Without an Accept-Language header, the default locale is used. On my machine this is en_GB which is mapped to UTF-8. With an Accept-Language header of Accept-Language: ko-KR,ko;q=0.9 the locale is ko_KR. Tomcat has no charset mapping for this locale. This results in the default character encoding being used and the Servlet spec states that this is ISO-8859-1.

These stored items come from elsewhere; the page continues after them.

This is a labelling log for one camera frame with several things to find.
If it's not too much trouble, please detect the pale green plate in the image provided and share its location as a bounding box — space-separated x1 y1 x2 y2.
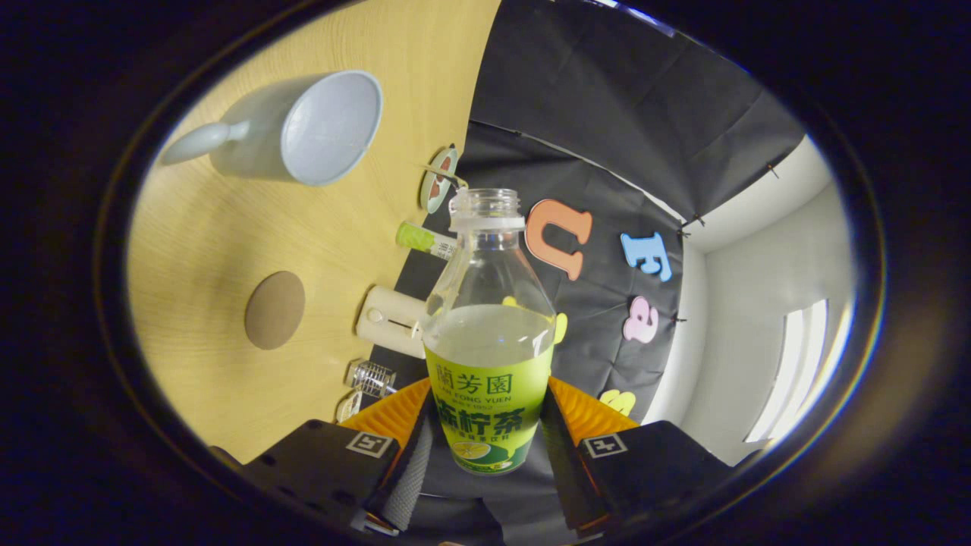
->
419 146 460 215

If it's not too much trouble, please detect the small white label drink bottle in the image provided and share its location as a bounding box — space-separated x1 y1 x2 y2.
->
395 221 458 261

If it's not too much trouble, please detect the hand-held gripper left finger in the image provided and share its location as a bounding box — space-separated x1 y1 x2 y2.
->
241 377 435 534

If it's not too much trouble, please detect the wire mesh holder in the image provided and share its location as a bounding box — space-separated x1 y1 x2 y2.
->
345 359 398 398

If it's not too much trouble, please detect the ceiling light panel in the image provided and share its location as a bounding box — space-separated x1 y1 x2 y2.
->
743 300 854 444

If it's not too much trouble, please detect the wooden table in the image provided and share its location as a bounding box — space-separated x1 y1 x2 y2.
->
125 0 503 465

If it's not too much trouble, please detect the white cup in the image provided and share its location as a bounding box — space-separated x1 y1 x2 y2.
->
159 70 384 187

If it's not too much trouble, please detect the green label juice bottle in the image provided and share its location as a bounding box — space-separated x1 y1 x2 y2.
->
422 188 559 476

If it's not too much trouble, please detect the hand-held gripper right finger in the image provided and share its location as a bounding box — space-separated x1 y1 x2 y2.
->
540 375 733 532

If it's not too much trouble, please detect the white toaster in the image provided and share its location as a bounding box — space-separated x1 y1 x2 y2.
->
355 285 429 359

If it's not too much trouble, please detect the round brown coaster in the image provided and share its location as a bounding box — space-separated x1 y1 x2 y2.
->
244 271 306 351

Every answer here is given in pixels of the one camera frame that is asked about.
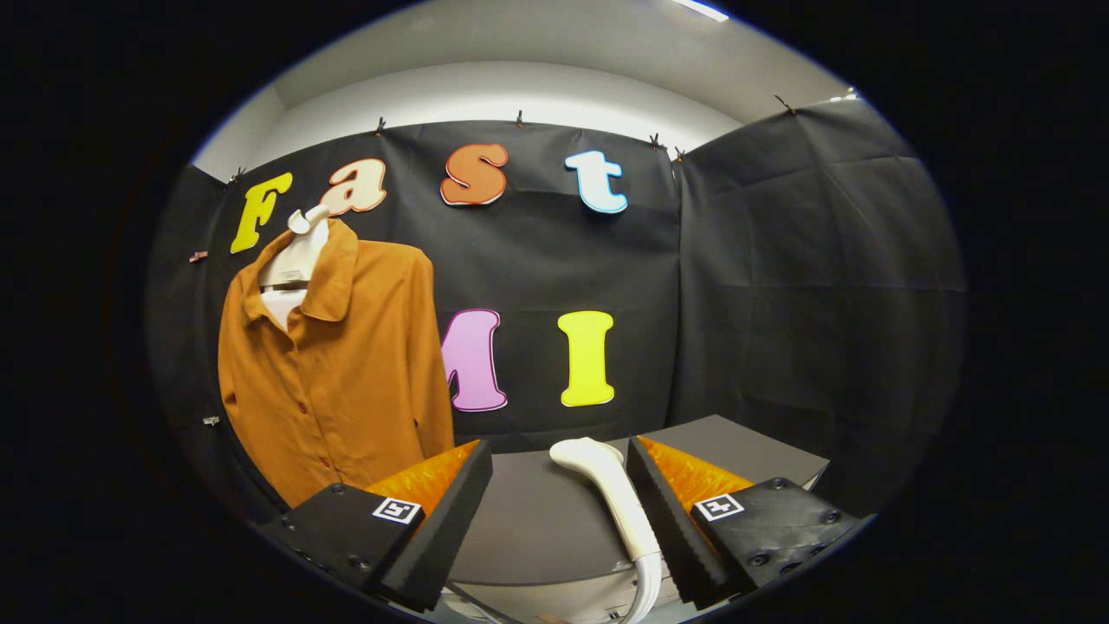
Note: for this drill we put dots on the white mannequin torso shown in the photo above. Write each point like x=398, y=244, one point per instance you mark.
x=299, y=256

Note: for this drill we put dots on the grey cabinet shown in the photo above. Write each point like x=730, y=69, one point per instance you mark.
x=537, y=511

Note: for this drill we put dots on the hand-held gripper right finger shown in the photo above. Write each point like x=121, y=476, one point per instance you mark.
x=667, y=511

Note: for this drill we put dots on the white garment steamer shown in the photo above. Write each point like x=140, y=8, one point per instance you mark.
x=611, y=485

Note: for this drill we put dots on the brown button-up shirt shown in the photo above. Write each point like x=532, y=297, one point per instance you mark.
x=355, y=381

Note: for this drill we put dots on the long ceiling light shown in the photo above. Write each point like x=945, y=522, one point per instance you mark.
x=700, y=9

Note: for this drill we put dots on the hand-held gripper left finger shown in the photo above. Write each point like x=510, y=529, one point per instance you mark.
x=450, y=511

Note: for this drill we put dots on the black backdrop cloth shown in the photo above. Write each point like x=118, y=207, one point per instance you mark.
x=780, y=303

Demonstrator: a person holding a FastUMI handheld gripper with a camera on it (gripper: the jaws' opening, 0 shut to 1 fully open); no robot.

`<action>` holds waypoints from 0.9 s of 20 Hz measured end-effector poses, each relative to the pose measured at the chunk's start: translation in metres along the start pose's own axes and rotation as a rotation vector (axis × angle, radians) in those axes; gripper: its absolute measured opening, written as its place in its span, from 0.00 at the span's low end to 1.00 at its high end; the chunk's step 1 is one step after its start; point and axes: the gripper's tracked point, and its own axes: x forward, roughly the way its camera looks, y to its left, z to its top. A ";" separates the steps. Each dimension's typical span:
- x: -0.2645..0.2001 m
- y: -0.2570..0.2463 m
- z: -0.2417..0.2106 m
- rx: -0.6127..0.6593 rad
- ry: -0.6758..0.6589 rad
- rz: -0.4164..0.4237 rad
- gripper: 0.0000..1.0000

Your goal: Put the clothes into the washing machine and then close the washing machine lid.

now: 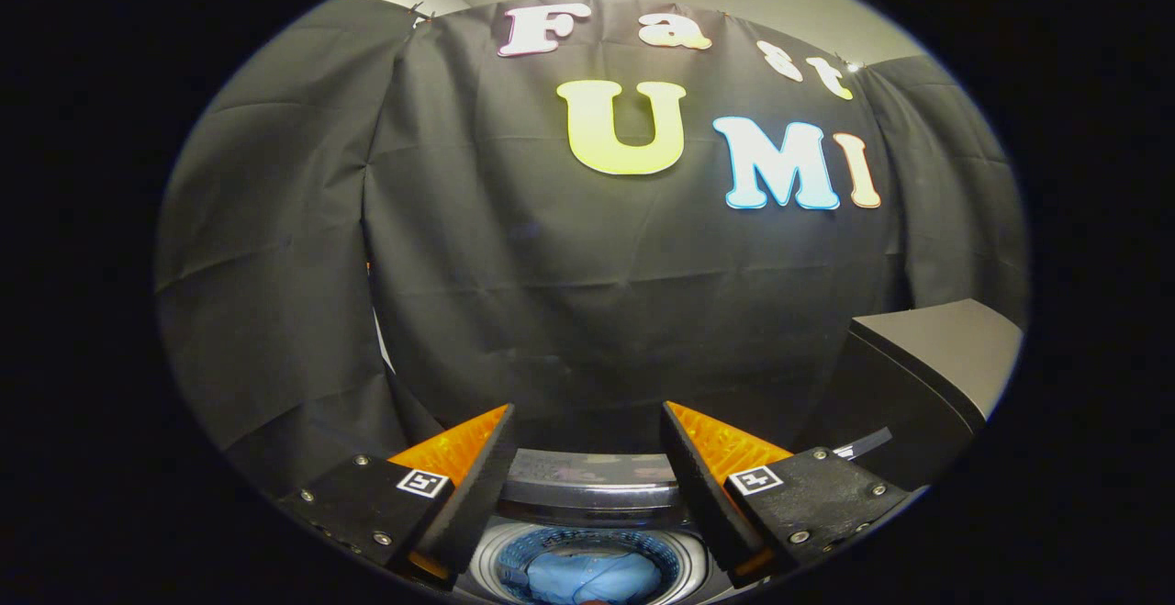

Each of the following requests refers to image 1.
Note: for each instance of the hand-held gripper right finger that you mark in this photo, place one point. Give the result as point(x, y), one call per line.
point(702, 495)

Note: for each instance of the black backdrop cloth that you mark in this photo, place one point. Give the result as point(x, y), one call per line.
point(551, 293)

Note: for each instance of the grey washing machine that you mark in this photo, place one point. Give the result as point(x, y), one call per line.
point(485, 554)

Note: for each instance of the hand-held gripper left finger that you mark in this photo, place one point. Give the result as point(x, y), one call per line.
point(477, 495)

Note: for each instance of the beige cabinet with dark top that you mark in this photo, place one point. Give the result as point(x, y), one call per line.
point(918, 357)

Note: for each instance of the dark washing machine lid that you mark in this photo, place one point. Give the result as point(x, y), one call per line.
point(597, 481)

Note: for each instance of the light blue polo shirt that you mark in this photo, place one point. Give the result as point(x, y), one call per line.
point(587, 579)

Tomcat provides a flag that can be used to disable its enforcement of the default character encoding but it doesn't really help. Not with curl at least. With the org.apache.catalina.connector.Response.ENFORCE_ENCODING_IN_GET_WRITER system property set to false, the Content-Type changes to omit the charset, but the UTF-8 characters are still corrupted:

curl -i localhost:8080 -H "Accept-Language: ko-KR,ko;q=0.9"
HTTP/1.1 200 
Content-Type: text/html
Content-Language: ko-KR
Content-Length: 193
Date: Thu, 31 Aug 2023 11:24:59 GMT

<!DOCTYPE HTML>
<html>
<head>
    <meta http-equiv="Content-Type" content="text/html; charset=UTF-8" />
    <title>??? ?? ????</title>
</head>
<body>
<h1>??? ??? ???? ? ???</h1>
</body>
</html>

Instead, the problem can be addressed by mapping the ko locale to UTF-8:

server.servlet.encoding.mapping.ko=UTF-8

This property is equivalent to the <locale-encoding-mapping-list> entry in web.xml.

Without this custom mapping, the same problem occurs with Jetty as it defaults to ISO-8859-1 as required by the servlet spec. Interestingly, it does not occur with Undertow which uses UTF-8 regardless.

While server.servlet.encoding.mapping is listed in the configuration properties appendix, it isn't mentioned anywhere in the rest of the reference documentation as far as I can tell. I think we should use this issue to correct that.